EP2754541A2 - Method for adjusting the pressing force a punching machine - Google Patents

Abstract

The method involves providing tool data, which describes an individual structure of a cutting tool (30) including cutting and grooving tools, rubber linings, and round embossing stereotypes. Specific force data is read from a workflow connection (26). A specific pressing force is assigned to the cutting and grooving tools, the linings and stereotypes by the specific force data. A target-pressing force is calculated from the tool data and the specific force data. A pressing force (F) of a flatbed cutting and/or embossing machine (100) is adjusted to the target-pressing force. An independent claim is also included for a flatbed cutting and/or embossing machine.

Description

The invention relates to a method for adjusting the pressing force of a flatbed punching and / or embossing machine according to claim 1, as well as a flatbed punching and / or embossing machine according to claim 8.

State of the art

As punching the cutting is referred to with closed geometric blank forms that can be circular, oval or polygonal and imaginary shapes of all kinds. Also the practices practiced in print finishing, such as punching with punch, corner punching and register punching are counted to this area. The punching takes place against a punching pad or against stamp, in some cases it is also shearing operations. Plastic packaging materials, film material, paper, cardboard, cardboard or corrugated board are mainly punched in sheet format but also in web format. When punching but also creasing lines or blind embossing can be introduced into the benefit. Since the end products are sophisticated packaging in terms of technical and graphic design (such as packaging for cosmetics, cigarettes, pharmacy, food, etc.), special requirements are not only placed on the packaging materials themselves, but are also punching tools for optimum results required with the smallest tolerances and extremely precise and reliable punching machines. Flatbed punching best meets these demands. In this case, in the case of sheet processing, the printed sheets stacked on a pallet are fed to the punching machine. In the machine, the sheets to be punched are precisely aligned in an alignment device, taken over by a gripper carriage and positioned exactly in the punching device between a fixed undercounter and a vertical over a knee lever or eccentric upper table. Also known are machines in which the undercounter is moved against a fixed upper table.

In known sheet punching and embossing machines that are used for punching, embossing, breaking, if necessary. Nutzentrennen and storing sheets of paper, cardboard and the same, it is known to move the sheet by means of gripper carriage through the individual stations of the machine. A respective gripper carriage has a gripper bridge, are attached to the gripper, which grip the bow at a front end. A gripper carriage further has lateral carriages, which are connected to endless chains of the transport system and whereby the gripper carriage to be moved by the machine. By this type of movement of the sheet through the machine, a high machine performance is possible because the sheets in the individual successively arranged stations of the machine, in particular punching, breaking and blanking station (cutting - stripping - blanking), are processed one after the other.

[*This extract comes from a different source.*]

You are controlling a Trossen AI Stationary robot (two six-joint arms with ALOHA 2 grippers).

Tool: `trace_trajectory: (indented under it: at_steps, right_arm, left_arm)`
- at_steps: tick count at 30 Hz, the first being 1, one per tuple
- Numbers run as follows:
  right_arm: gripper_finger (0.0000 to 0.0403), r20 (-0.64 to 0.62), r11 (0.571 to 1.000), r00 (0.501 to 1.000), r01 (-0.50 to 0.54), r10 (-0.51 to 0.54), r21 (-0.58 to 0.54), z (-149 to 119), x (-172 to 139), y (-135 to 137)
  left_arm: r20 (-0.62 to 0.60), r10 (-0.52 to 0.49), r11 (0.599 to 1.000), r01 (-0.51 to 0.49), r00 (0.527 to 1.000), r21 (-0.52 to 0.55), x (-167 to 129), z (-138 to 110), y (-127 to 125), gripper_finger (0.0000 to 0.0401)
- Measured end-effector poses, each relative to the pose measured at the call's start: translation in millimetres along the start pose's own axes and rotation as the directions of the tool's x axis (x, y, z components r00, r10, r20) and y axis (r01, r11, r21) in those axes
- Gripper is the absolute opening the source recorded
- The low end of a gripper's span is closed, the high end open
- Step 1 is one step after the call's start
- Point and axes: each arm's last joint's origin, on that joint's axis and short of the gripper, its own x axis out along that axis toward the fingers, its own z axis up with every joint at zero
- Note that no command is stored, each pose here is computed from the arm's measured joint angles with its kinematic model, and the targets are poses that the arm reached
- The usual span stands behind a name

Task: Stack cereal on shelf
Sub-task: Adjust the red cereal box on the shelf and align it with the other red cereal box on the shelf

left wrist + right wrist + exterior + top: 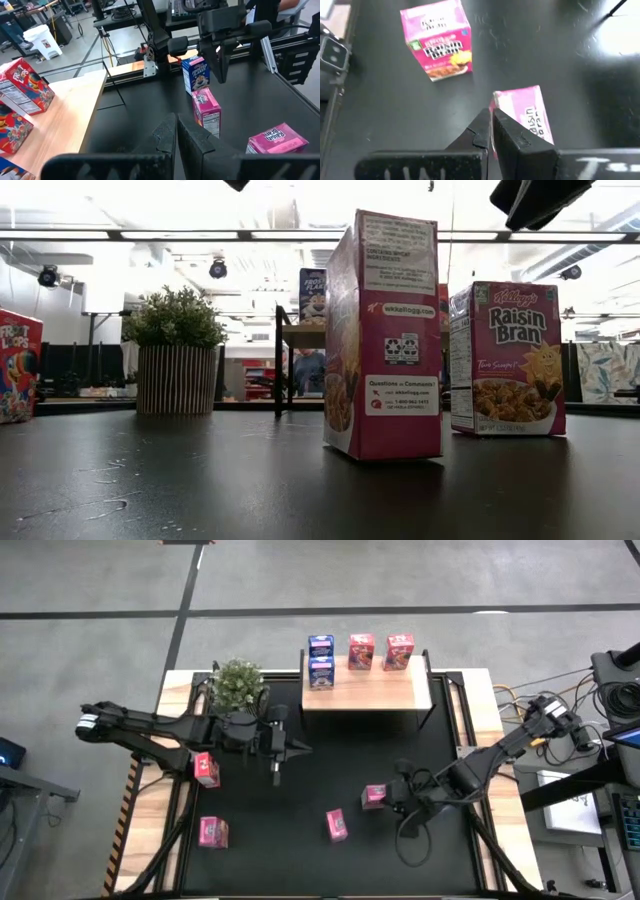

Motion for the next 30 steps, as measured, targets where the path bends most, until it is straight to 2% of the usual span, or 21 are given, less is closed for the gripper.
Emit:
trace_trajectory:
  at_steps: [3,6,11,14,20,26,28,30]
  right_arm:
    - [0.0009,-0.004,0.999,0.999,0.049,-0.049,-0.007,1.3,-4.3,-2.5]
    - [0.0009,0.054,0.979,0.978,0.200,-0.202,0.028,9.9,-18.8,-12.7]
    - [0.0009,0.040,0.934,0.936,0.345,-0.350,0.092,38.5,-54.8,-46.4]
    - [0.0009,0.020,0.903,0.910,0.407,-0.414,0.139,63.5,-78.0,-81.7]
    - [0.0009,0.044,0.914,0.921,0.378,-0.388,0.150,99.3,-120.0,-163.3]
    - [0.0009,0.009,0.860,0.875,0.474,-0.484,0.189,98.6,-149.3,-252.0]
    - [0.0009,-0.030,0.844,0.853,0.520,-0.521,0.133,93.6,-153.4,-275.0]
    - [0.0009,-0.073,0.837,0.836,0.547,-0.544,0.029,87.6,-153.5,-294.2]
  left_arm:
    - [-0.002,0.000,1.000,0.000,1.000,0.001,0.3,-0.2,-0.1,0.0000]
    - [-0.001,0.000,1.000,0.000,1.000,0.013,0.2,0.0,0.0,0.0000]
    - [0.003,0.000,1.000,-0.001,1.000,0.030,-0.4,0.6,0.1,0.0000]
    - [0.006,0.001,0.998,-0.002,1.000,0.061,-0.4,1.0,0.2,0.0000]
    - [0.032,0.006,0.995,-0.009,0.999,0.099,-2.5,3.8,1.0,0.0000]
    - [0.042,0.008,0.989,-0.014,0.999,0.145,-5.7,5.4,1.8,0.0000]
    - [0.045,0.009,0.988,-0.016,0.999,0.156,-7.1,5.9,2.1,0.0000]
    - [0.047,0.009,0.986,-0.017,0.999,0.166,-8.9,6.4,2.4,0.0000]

Such a flat bed punch is for example from the DE 30 44 083 A1 and the US 7,658,378 B2 known. The two tables are equipped with cutting and scoring tools or corresponding counter tools, with which punched out of the cyclically guided between the table surface sheet benefits and at the same time pressed the necessary for clean folding grooves. In the subsequent breakout the waste is removed by machine tools. Depending on the equipment of the machine finally the punched benefits can be separated in a designated Nutzentrenneinrichtung.
In order to obtain products of high quality, the pressing force in the sheet punching and embossing machine must be able to be adjusted according to the sheet to be processed.
Like in the DE 30 44 083 C3 described, this is done by moving wedge-shaped steel plates. These steel plates are located between eccentric shafts and the driven upper table. By moving the wedge-shaped steel plates, the distance between the moving upper table and the fixed lower table is changed, and thus the punching force.
On the one hand to have a sufficient pressing force and on the other hand to reliably avoid that the punching tools acted upon with too much force and consequently destroyed, the machine operator has to the optimum pressing force grope. Together with the trimming by pasting the punching tool results in a very time-consuming adjustment process.

task

Object of the present invention is to describe a method for adjusting the pressing force and to provide a flat-bed punching and / or embossing machine, which greatly simplify the setting of the pressing force and the error rate and the required time for the establishment of flat-bed punching - and / or embossing machine and so reduce the disadvantages of the prior art.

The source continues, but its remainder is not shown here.